Stress-Induced Transient Diabetic Ketoacidosis (DKA) in Pregnancy Without Pre-existing Diabetes
Megha Gupta, Shipra Tawade, Ahmed Shah Nazari, Ritesh Joshi

TL;DR
A pregnant woman without diabetes experienced stress-induced diabetic ketoacidosis, highlighting the need for careful diagnosis in non-diabetic patients.
Contribution
This case report presents a rare instance of transient DKA in pregnancy without pre-existing diabetes.
Findings
The patient showed transient hyperglycaemia and significant ketonaemia without underlying diabetes.
Stress from infection and starvation likely triggered the DKA episode.

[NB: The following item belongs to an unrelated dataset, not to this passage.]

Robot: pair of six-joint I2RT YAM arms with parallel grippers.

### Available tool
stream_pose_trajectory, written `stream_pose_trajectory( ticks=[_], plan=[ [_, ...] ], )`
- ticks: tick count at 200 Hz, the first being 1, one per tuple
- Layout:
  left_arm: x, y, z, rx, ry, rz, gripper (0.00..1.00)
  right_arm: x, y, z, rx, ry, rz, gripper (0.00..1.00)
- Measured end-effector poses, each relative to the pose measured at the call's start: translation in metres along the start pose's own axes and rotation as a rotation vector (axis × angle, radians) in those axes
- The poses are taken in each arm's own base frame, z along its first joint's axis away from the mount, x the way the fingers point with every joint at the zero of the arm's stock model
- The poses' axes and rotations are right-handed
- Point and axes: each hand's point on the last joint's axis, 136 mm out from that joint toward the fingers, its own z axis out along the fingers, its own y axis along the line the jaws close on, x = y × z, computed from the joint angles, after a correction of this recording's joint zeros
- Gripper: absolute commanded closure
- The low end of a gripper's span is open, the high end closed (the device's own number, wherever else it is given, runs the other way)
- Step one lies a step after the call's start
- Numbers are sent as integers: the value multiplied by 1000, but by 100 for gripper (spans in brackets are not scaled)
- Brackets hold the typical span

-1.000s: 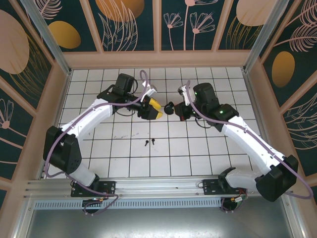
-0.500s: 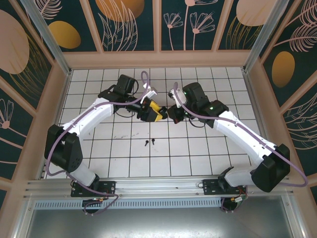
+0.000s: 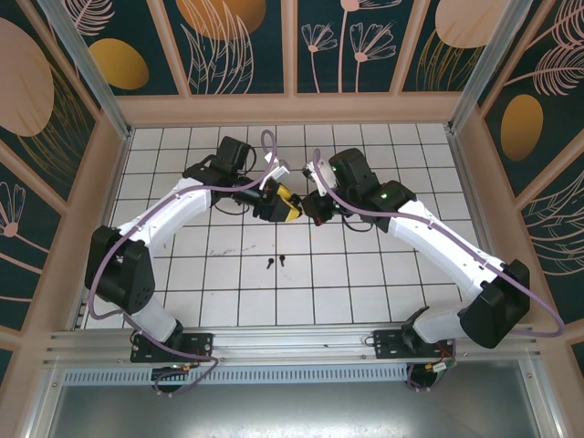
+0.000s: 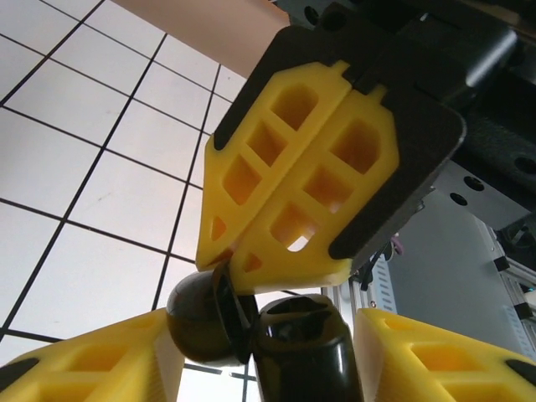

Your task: Insert the wireless bluetooth earbuds into the charging case

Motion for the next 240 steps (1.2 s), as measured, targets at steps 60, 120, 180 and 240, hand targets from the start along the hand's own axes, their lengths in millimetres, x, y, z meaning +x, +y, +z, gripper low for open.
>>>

Normal HbA1c and diabetes antibody results confirmed the absence of latent diabetes.
Abstract
Diabetic ketoacidosis (DKA) is a rare condition that can result in adverse maternal and foetal outcomes. Recognising atypical presentations such as euglycaemic or starvation ketoacidosis is crucial, as delayed diagnosis can be fatal. We report the case of a pregnant woman under 20 weeks’ gestation who presented with vomiting, dehydration, and metabolic acidosis. Laboratory findings revealed significant ketonaemia and acidaemia, with only transient hyperglycaemia lasting less than 24 hours. Her HbA1c was normal, diabetes antibodies were negative, and glucose monitoring remained normal throughout hospitalisation and subsequent follow-up, confirming the absence of underlying latent diabetes. The episode was likely precipitated by infection, dehydration, and starvation. Pregnancy amplifies the metabolic response to stress and starvation, lowering the threshold for ketone production. This…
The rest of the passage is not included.